Like any thematic history, the work of this book is partial. It is limited in geographic and linguistic scope, focused on Western English-speaking contexts. In places, important historical and geographical differences are collapsed, as in the chapter on radio therapy, which glides between significant national and political economic differences in radio as technology and industry. Furthermore, there is a history of therapy itself—the rise and decline of psychoanalysis, the dominance of cognitive behavioral therapy, and the institutional contexts of education, licensing, and insurance companies—that shines through Zeavin’s work, but is not covered in detail. These gaps are not faults of the monograph but are areas in which the reader’s knowledge may be taken for granted (or, potentially, their interest piqued).

 

Ultimately, in The Distance Cure, Zeavin produces a historical account that speaks to the present and the future. Not a book about invention or introduction, Zeavin’s historical facility draws attention to how these mediations of therapy are “adopted, exploited, and made part of everyday life” (22). Should visions of virtual reality come to dominate available therapeutic offerings, Zeavin’s book will still enable us to make sense of how these technological mediations work for or against the establishment of intimacy and the possibilities of therapeutic treatment.

 

References

Accessible Campus Action Alliance. 2020. “Beyond ‘High Risk’: Statement on Disability and Campus Re-openings.” https://bit.ly/accesscampusalliance.

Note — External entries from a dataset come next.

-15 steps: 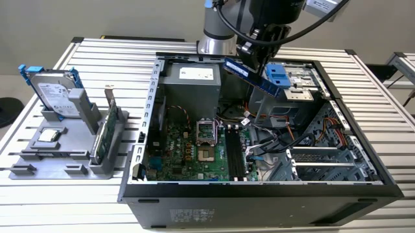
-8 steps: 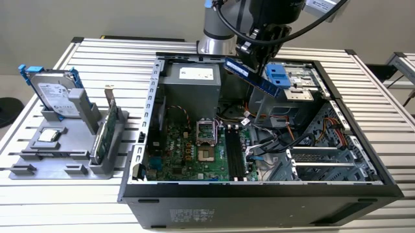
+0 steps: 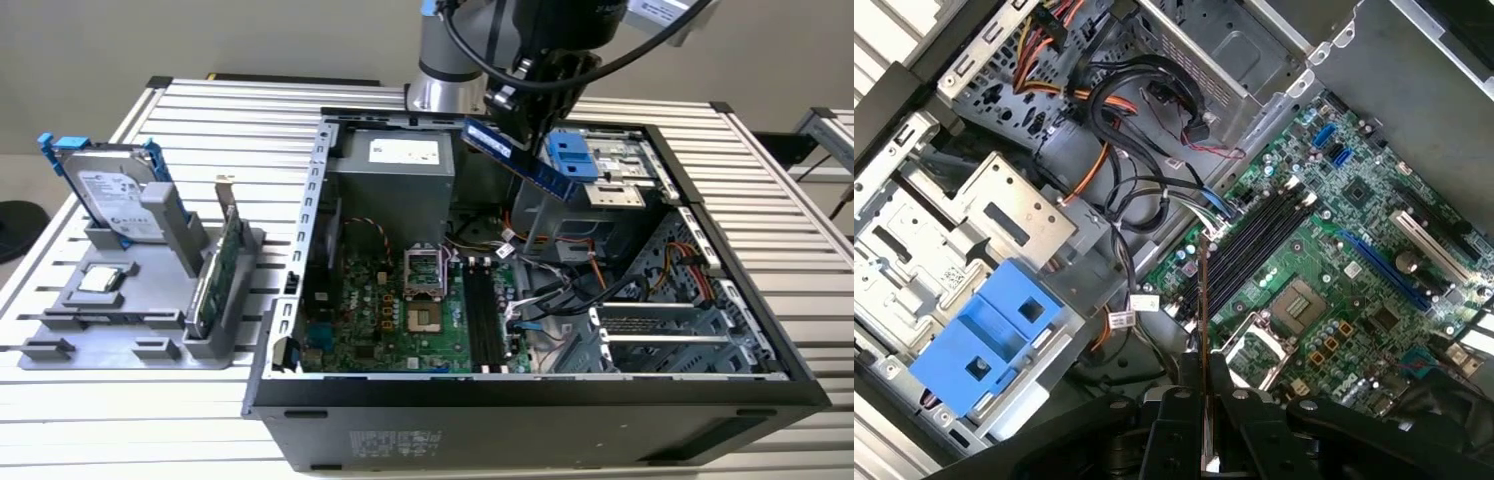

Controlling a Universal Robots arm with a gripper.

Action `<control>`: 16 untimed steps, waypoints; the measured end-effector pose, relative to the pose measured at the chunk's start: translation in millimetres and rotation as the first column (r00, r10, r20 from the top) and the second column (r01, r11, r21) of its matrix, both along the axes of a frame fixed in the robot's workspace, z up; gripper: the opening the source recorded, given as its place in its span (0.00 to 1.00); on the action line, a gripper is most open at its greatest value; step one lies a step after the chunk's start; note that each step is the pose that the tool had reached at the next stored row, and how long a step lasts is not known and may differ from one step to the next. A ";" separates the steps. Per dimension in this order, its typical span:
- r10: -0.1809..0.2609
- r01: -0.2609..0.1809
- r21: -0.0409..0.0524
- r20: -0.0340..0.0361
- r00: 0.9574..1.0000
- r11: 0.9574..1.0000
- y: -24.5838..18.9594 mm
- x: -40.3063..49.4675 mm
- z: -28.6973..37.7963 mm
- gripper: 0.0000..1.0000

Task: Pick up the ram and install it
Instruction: 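Insert the ram into the slot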

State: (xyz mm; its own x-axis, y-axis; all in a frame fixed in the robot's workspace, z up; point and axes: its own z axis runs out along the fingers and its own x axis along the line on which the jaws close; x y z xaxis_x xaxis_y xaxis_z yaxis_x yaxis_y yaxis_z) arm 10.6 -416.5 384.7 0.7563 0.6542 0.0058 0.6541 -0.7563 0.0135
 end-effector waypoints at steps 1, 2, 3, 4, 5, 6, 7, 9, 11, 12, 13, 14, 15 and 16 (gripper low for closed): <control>-0.003 0.003 0.000 0.000 1.000 1.000 0.0 0.0 0.0 0.00; -0.006 0.006 0.000 0.000 1.000 1.000 0.0 0.0 0.0 0.00; -0.009 0.009 0.000 0.000 1.000 1.000 0.0 0.0 0.0 0.00; -0.011 0.011 0.000 0.000 1.000 1.000 0.0 0.0 0.0 0.00; -0.014 0.014 0.000 0.000 1.000 1.000 0.0 0.0 0.0 0.00; -0.017 0.017 0.000 0.000 1.000 1.000 0.0 0.0 0.0 0.00; -0.020 0.020 0.000 0.000 1.000 1.000 0.0 0.0 0.0 0.00; -0.025 0.025 0.000 0.000 1.000 1.000 0.0 0.0 0.0 0.00; -0.031 0.031 0.000 0.000 1.000 1.000 0.0 0.0 0.0 0.00; -0.033 0.033 0.000 0.000 0.999 0.999 0.0 0.0 0.0 0.00; -0.036 0.036 0.000 0.000 0.999 0.999 0.0 0.0 0.0 0.00; -0.038 0.038 0.000 0.000 0.999 0.999 0.0 0.0 0.0 0.00; -0.041 0.041 0.000 0.000 0.999 0.999 0.0 0.1 0.0 0.00; -0.044 0.044 0.000 0.000 0.999 0.999 0.0 0.1 0.0 0.00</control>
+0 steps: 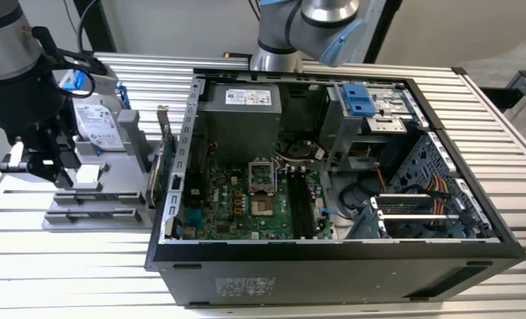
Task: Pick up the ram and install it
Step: 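Pick up the ram and move it above insertion slot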
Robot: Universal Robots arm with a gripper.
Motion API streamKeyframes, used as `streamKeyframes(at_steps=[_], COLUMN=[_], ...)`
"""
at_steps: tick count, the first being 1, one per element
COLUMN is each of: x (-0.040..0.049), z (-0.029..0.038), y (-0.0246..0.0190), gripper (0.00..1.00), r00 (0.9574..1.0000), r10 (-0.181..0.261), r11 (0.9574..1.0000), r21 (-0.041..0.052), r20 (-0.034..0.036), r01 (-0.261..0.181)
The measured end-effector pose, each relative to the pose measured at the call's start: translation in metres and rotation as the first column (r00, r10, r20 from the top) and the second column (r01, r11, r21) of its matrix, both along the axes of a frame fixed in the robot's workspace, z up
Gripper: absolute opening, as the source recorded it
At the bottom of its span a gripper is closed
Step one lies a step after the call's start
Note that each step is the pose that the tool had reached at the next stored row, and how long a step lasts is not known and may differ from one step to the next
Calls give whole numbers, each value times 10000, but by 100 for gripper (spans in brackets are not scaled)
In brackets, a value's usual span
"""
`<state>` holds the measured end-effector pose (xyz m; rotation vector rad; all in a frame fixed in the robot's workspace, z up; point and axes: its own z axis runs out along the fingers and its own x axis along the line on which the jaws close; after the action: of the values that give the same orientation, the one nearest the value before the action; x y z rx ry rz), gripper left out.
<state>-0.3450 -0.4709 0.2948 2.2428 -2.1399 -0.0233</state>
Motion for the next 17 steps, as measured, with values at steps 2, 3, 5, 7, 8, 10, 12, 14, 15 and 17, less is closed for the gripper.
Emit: streamKeyframes(at_steps=[2, 3, 5, 7, 8, 10, 12, 14, 15, 17], x=[0, 0, -1, -1, 0, -1, 0, 0, 0, 0], z=[-17, -25, -40, -52, -58, -70, -82, -95, -101, -115], y=[0, 0, -1, -2, -3, -5, -7, -11, -14, -22], gripper=[0, 0, 0, 0, 0, 0, 0, 0, 0, 0], r00=[10000, 10000, 10000, 10000, 10000, 10000, 10000, 10000, 10000, 10000], r10=[5, 8, 14, 22, 29, 47, 67, 83, 87, 91], r11=[10000, 10000, 10000, 10000, 10000, 10000, 10000, 10000, 10000, 9999], r21=[-4, -5, -7, -8, -8, -10, -12, -18, -24, -44], r20=[0, -1, 0, 0, 0, 0, 0, 0, -1, -1], r01=[-5, -8, -14, -22, -29, -47, -67, -83, -87, -91])
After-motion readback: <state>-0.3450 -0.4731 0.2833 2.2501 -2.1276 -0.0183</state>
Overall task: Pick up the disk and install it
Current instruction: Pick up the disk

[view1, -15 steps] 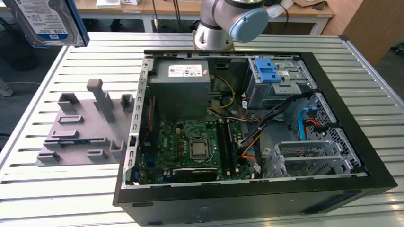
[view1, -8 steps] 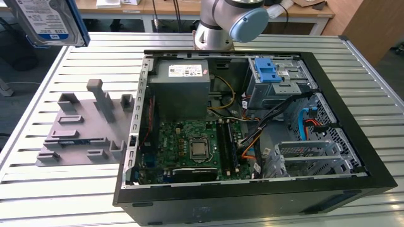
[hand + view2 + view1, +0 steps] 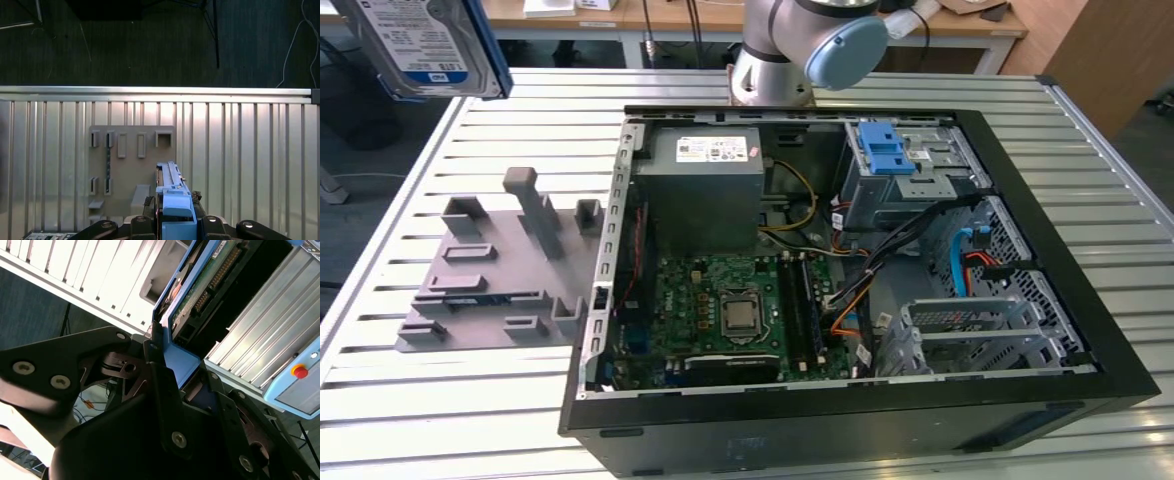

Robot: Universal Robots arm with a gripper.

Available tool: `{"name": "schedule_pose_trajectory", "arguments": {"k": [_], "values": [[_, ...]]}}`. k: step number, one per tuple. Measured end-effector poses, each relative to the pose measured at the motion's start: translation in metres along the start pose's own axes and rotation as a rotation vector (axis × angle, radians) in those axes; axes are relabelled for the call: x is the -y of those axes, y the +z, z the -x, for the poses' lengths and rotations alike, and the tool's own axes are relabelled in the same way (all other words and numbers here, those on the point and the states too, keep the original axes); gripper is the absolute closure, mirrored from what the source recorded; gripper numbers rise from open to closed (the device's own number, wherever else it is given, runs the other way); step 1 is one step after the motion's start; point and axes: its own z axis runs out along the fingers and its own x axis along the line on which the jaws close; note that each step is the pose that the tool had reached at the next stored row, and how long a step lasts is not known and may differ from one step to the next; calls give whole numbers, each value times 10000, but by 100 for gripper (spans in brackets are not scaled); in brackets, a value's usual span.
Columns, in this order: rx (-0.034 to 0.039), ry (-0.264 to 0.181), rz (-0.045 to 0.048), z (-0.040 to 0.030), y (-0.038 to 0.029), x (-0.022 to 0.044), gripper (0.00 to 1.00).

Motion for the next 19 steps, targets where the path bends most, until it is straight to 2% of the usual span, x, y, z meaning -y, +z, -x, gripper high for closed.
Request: {"name": "schedule_pose_trajectory", "arguments": {"k": [19], "values": [[0, 0, 0, 0, -1, 68, 64]]}}
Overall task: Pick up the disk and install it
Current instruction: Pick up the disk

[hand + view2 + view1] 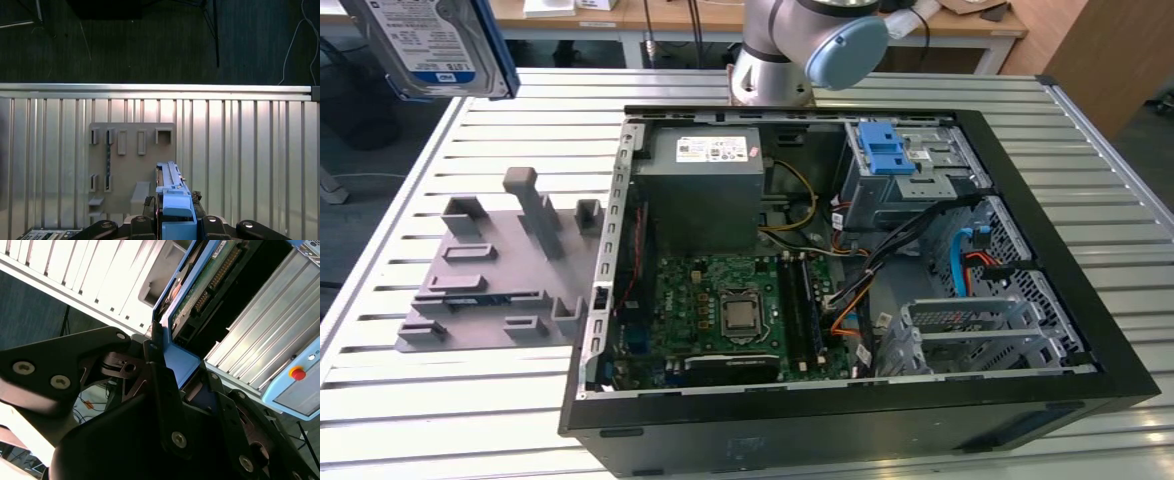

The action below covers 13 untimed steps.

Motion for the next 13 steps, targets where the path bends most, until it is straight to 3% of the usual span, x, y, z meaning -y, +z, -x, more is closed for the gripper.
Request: {"name": "schedule_pose_trajectory", "arguments": {"k": [13], "values": [[0, 0, 1, 0, -1, 60, 64]]}}
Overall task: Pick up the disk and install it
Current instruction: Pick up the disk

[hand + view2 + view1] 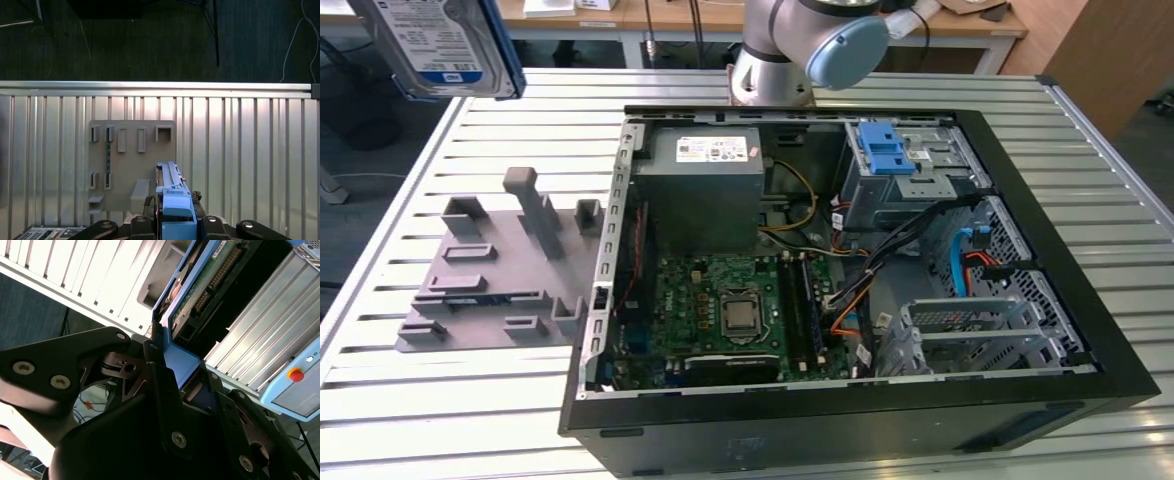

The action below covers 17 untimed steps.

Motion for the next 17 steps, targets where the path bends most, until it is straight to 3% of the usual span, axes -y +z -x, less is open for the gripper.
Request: {"name": "schedule_pose_trajectory", "arguments": {"k": [17], "values": [[0, 0, -1, 1, -1, 96, 64]]}}
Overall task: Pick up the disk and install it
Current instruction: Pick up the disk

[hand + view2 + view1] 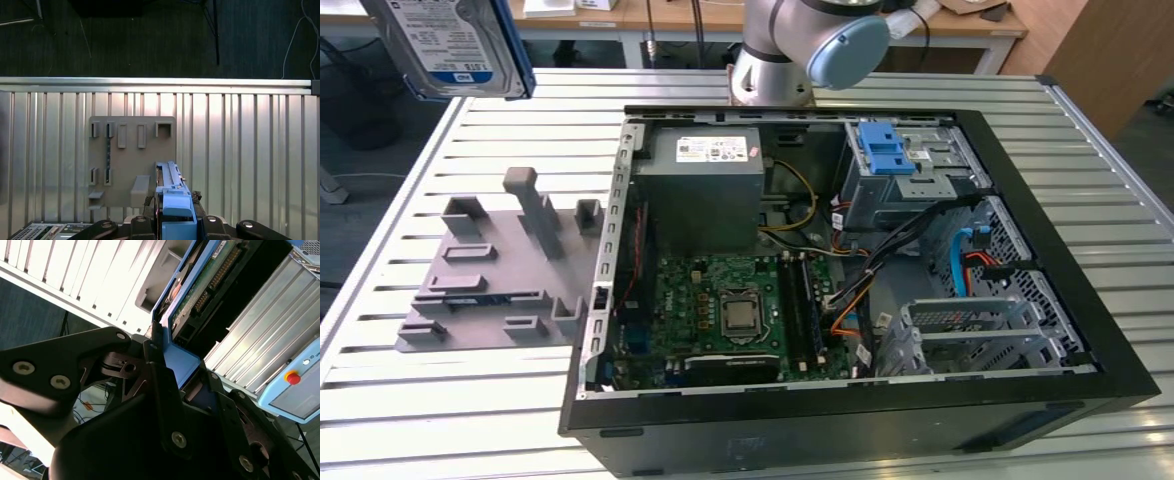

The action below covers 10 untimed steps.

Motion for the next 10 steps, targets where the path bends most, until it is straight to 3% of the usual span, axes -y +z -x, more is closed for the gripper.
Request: {"name": "schedule_pose_trajectory", "arguments": {"k": [10], "values": [[0, 0, 1, 0, -1, 49, 64]]}}
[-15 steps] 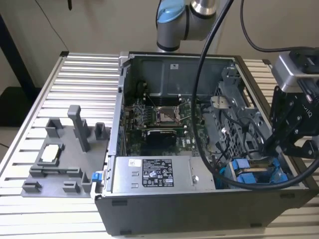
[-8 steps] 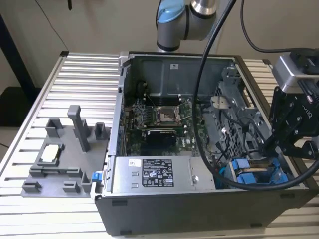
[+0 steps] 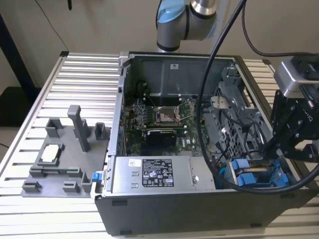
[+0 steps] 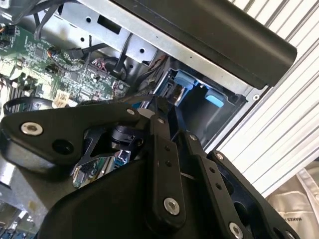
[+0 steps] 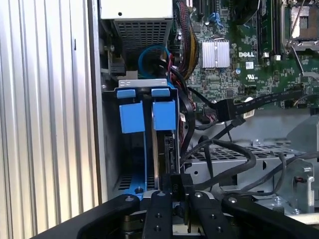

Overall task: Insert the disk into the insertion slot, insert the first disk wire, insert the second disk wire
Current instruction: 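Insert the first disk wire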

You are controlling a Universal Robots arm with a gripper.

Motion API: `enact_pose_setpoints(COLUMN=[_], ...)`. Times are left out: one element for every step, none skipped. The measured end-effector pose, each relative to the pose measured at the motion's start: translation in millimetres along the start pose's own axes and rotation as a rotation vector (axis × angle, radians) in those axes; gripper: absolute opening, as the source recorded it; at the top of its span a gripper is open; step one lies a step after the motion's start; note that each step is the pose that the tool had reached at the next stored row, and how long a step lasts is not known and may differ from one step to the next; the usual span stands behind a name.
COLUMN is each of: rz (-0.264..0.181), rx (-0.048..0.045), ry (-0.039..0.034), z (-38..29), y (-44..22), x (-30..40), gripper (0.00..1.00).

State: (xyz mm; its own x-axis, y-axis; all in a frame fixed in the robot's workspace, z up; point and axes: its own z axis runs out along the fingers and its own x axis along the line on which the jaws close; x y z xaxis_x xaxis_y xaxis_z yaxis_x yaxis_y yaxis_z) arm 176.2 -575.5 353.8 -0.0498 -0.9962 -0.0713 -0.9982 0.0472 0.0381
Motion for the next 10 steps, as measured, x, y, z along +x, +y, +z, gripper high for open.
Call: enact_pose_setpoints(rz=[0.000,0.000,0.001,0.001,0.001,0.001,0.001,0.001,0.001,0.001], rx=[-0.0032,-0.0061,-0.0072,-0.0073,-0.0074,-0.0075,-0.0075,-0.0075,-0.0075,-0.0076], ry=[0.0002,0.0004,0.0004,0.0005,0.0006,0.0006,0.0006,0.0006,0.0005,0.0005], z=[1.0,2.1,3.1,3.7,4.1,4.5,4.7,5.0,5.3,5.5], y=[-0.1,-0.2,-0.2,-0.2,-0.3,-0.4,-0.6,-0.8,-0.9,-1.0], x=[0.1,0.2,0.3,0.3,0.3,0.3,0.2,0.1,0.0,0.0], gripper=[0.19,0.19,0.19,0.19,0.19,0.19,0.19,0.19,0.19,0.19])
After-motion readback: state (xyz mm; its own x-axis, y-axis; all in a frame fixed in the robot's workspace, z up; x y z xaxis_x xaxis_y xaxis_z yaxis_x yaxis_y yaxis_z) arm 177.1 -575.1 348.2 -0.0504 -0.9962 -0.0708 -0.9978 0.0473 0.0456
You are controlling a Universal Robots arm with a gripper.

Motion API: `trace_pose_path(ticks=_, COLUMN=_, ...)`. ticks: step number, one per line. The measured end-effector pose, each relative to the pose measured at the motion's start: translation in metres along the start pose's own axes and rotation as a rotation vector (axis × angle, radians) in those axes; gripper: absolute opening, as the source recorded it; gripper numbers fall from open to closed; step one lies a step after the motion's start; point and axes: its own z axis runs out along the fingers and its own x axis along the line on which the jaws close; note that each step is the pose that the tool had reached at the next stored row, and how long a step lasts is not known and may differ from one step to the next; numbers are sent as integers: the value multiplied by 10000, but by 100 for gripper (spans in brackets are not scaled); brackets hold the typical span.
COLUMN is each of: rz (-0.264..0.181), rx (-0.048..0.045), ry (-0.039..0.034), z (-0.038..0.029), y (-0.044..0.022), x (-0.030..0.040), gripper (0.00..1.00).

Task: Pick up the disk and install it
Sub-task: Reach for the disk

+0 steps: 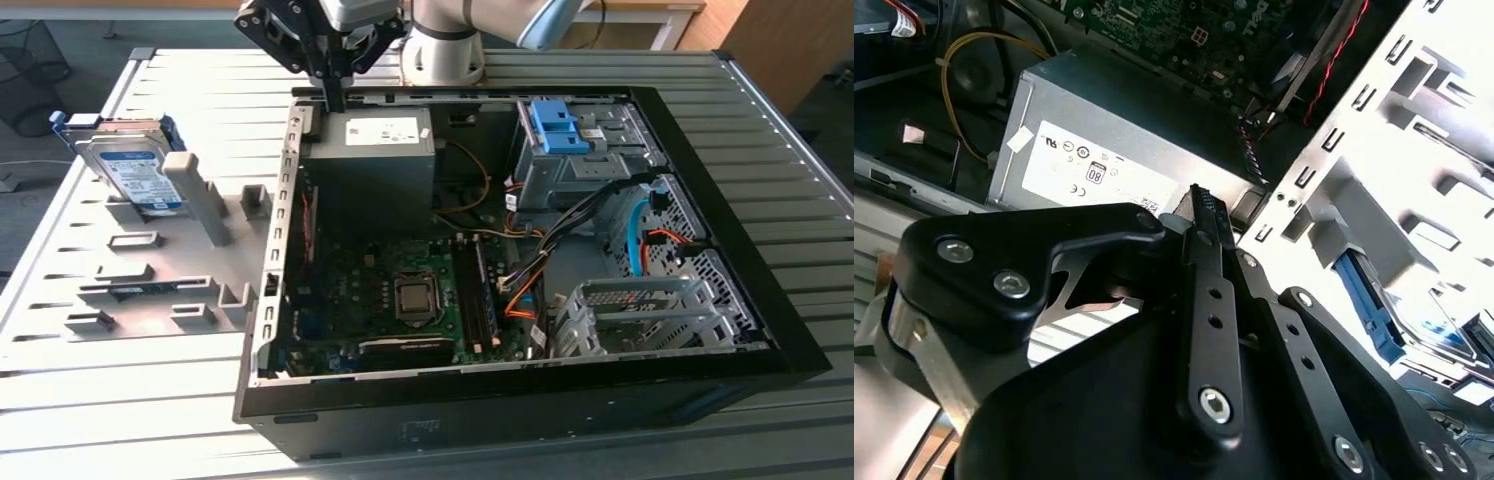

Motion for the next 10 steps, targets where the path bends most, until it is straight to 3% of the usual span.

Kember, Sarah, and Joanna Zylinska. 2014. Life after New Media: Mediation as a Vital Process. Reprint edition. Cambridge, MA: MIT Press.

Swartz, Lana. 2020. New Money: How Payment Became Social Media. Illustrated edition. New Haven, CT: Yale University Press.

 

 

Author Bio

Elizabeth Ellcessor is associate professor in media studies at the University of Virginia. She is the author of In Case of Emergency: How Technologies Mediate Crisis and Normalize Inequality (New York University Press, 2022) and Restricted Access: Media, Disability, and the Politics of Participation (New York University Press, 2016).